At the time, then-Defence Secretary Jim Mattis and White House National Security Adviser John Bolton struggled to stick to American strategy without mentioning the potential withdrawal that would inevitably undermine Washington’s influence in Europe and embolden Russia, the newspaper wrote.

According to The New York Times, national security advisers are increasingly concerned over a possible pullout from NATO, as well as Trump’s purported efforts to keep his encounters with Russian President Vladimir Putin secret from his own aides, and an ongoing investigation into the alleged collusion between the Trump campaign and the Kremlin.

“It would destroy 70-plus years of painstaking work across multiple administrations, Republican and Democratic, to create perhaps the most powerful and advantageous alliance in history. And it would be the wildest success that Vladimir Putin could dream of”, Michèle A. Flournoy, an under-secretary of defence under President Barack Obama, told the media outlet.
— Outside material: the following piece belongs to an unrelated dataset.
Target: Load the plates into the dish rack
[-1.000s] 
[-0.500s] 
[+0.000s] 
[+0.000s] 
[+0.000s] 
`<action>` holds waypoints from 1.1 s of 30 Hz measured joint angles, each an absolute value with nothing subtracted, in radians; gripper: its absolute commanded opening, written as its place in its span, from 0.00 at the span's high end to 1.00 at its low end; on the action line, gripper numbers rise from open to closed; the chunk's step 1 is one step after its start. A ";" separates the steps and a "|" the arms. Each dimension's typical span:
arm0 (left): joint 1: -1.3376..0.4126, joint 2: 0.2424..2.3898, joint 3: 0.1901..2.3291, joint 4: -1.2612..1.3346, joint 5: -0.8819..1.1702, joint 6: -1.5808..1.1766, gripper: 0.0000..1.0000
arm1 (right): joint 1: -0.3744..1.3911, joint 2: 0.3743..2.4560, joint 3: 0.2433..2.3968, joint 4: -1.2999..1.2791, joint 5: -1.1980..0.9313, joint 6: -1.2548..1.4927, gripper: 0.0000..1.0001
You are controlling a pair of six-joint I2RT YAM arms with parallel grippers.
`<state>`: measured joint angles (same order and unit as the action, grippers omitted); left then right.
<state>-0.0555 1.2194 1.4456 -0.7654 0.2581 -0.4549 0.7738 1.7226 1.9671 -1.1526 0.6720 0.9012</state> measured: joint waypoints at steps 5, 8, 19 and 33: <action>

The newspaper further cited retired Adm. Gen. James G. Stavridis, the former supreme allied commander of NATO, who said that “even discussing the idea of leaving NATO — let alone actually doing so — would be the gift of the century for Putin”.

After The New York Times reached the White House for comment, a senior administration official cited Trump’s remarks in July 2018, when he described Washington’s commitment to the military alliance as “very strong”, with the bloc itself being “very important”.

The insiders, who spoke to the newspaper on condition of anonymity, assumed that with a weakened NATO, President Putin would have “more freedom to behave as he wishes”, thus setting up Russia as a “counterweight” to the United States and Europe.

Although President Trump has not publicly threatened to leave the transatlantic alliance, relations between the US and Europe have hit their lowest point since he blasted other NATO members for not complying with their obligations to boost defence spending.

Trump has on numerous occasions emphasised that the other members of the bloc should pay their “fair share” and stressed that only five of the 29 member states were spending two percent of their GDP to defence, which was “insufficient to close gaps in modernising, readiness and the size of forces”.

On the sidelines of a NATO summit in Brussels in July, the allies agreed to start spending two percent of their GDP by 2024, with Trump pointing out that he was convinced that they would increase defence expenditures in line with their commitments.

At the same time, the US president suggested raising the military spending commitment up to four percent of GDP – that proposal, however, failed to find support.